Gustave se sent vieux depuis qu’il a décroché ses quatre-vingts ans. Il vit toujours dans sa ferme plutôt isolée en compagnie de son fils aîné et de sa bru ; le fils cadet, Ernest, a rejoint la coloniale et n’a pas donné de ses nouvelles depuis bien longtemps. Mais un jour la vie à la ferme, monotone et rude, est profondément chamboulée par le retour du soldat accompagné d’une volumineuse jeune femme en boubou « nouère, vraiment nouère », qui va peu à peu trouver sa place et troubler les esprits. Ernest abandonne volontiers les travaux des champs, plus attiré par le village et sa forge dont le martèlement lui rappelle le tam-tam de la forêt.
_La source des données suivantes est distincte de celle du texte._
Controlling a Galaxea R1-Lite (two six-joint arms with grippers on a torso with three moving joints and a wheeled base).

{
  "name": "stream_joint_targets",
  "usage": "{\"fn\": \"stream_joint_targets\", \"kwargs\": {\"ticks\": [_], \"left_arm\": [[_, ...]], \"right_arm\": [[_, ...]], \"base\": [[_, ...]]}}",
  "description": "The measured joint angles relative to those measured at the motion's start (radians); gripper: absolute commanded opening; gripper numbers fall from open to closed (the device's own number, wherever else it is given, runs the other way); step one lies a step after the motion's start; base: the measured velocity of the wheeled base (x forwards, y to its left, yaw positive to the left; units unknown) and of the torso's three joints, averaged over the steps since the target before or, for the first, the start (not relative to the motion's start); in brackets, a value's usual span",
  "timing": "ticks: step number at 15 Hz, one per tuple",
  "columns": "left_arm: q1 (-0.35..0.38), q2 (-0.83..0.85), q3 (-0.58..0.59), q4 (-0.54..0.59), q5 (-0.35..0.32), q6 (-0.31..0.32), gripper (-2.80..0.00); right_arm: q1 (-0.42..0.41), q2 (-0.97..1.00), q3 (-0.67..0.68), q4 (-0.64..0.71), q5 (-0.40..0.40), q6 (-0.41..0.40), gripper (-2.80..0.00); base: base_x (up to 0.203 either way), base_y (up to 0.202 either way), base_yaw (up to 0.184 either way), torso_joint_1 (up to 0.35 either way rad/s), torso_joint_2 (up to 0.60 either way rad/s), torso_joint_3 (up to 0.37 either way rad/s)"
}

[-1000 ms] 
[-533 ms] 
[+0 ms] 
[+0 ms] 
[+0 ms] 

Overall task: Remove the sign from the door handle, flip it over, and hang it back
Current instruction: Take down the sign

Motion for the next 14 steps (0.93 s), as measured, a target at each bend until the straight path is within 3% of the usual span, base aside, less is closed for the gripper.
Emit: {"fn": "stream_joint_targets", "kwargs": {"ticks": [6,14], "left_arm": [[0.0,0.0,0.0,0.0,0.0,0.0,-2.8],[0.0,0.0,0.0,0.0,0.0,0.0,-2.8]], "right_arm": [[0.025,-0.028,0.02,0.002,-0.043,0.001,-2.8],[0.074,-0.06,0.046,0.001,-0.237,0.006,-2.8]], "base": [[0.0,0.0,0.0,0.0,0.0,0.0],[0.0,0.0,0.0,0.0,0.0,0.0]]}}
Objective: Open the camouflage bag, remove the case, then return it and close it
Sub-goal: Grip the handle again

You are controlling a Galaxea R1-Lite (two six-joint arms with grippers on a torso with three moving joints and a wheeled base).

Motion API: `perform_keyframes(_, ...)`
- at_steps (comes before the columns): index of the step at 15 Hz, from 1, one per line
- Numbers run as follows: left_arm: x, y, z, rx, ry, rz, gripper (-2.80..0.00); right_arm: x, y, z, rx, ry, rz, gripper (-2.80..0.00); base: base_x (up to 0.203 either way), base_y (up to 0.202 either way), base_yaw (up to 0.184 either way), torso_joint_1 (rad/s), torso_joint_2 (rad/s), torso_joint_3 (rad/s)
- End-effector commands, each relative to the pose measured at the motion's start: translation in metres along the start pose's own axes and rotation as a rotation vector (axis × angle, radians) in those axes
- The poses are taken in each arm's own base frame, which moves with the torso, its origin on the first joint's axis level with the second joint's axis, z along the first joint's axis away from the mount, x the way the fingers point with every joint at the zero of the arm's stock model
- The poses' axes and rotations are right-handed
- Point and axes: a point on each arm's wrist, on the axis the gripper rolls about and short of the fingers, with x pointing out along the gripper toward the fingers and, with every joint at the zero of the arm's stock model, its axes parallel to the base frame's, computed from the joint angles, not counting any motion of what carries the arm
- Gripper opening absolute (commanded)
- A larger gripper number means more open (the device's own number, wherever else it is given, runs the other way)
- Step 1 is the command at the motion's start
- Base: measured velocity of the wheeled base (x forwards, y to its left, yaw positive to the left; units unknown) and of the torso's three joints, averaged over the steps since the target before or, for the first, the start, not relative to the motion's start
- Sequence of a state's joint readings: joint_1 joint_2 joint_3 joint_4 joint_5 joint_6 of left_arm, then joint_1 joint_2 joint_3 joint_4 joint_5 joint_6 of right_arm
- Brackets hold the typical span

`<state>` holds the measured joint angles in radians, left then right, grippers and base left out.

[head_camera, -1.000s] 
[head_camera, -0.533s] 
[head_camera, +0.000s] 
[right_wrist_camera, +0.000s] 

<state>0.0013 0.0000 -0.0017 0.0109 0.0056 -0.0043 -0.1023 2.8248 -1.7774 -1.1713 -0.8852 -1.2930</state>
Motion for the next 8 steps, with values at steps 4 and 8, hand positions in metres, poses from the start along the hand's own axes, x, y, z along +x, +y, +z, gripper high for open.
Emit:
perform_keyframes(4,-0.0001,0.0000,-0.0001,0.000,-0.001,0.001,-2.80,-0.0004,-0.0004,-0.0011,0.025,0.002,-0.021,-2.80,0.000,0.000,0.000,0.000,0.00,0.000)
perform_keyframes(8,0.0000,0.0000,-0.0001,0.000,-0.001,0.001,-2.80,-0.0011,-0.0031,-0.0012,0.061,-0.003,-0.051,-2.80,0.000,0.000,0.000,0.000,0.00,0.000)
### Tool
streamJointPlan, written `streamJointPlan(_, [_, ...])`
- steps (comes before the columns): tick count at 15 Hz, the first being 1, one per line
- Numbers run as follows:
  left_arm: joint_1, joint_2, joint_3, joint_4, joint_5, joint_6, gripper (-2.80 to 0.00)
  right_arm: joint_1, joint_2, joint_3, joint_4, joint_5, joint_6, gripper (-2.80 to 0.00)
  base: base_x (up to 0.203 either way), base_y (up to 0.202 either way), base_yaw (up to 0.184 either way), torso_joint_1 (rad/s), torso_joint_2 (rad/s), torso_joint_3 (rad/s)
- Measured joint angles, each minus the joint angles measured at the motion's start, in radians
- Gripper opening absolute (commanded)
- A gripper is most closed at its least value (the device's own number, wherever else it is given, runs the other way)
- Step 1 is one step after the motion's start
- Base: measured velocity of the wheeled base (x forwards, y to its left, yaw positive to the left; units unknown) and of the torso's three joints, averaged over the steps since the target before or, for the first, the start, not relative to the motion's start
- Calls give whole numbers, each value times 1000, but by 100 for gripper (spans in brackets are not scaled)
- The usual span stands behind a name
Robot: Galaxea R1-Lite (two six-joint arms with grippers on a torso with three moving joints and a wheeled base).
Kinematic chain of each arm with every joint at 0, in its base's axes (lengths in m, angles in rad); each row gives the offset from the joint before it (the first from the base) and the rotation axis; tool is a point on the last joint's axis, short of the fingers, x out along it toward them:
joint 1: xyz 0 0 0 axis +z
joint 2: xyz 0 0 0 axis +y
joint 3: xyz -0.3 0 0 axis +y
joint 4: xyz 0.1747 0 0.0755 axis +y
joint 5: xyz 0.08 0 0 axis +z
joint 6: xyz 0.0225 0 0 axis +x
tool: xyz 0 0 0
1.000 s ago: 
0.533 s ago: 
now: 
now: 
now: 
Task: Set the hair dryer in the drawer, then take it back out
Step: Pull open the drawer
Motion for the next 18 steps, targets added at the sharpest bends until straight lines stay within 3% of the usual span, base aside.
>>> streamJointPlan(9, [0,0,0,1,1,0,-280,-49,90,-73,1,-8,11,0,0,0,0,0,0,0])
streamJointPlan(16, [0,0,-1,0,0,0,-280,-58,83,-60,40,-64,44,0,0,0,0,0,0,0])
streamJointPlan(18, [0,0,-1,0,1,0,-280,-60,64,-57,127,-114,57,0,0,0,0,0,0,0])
Insensiblement l’atmosphère familiale se détériore et le drame éclate.

 

En quelques pages et quelques mots évocateurs, tout est dit : une vie rurale tout entière consacrée aux bêtes et aux champs, puis la naissance de sentiments jusque là inconnus. Après la biographie de Gustave Courbet (NB avril 2004), Michel Ragon décrit avec une grande simplicité d’écriture et une grande efficacité choses et gens d’un monde dépassé.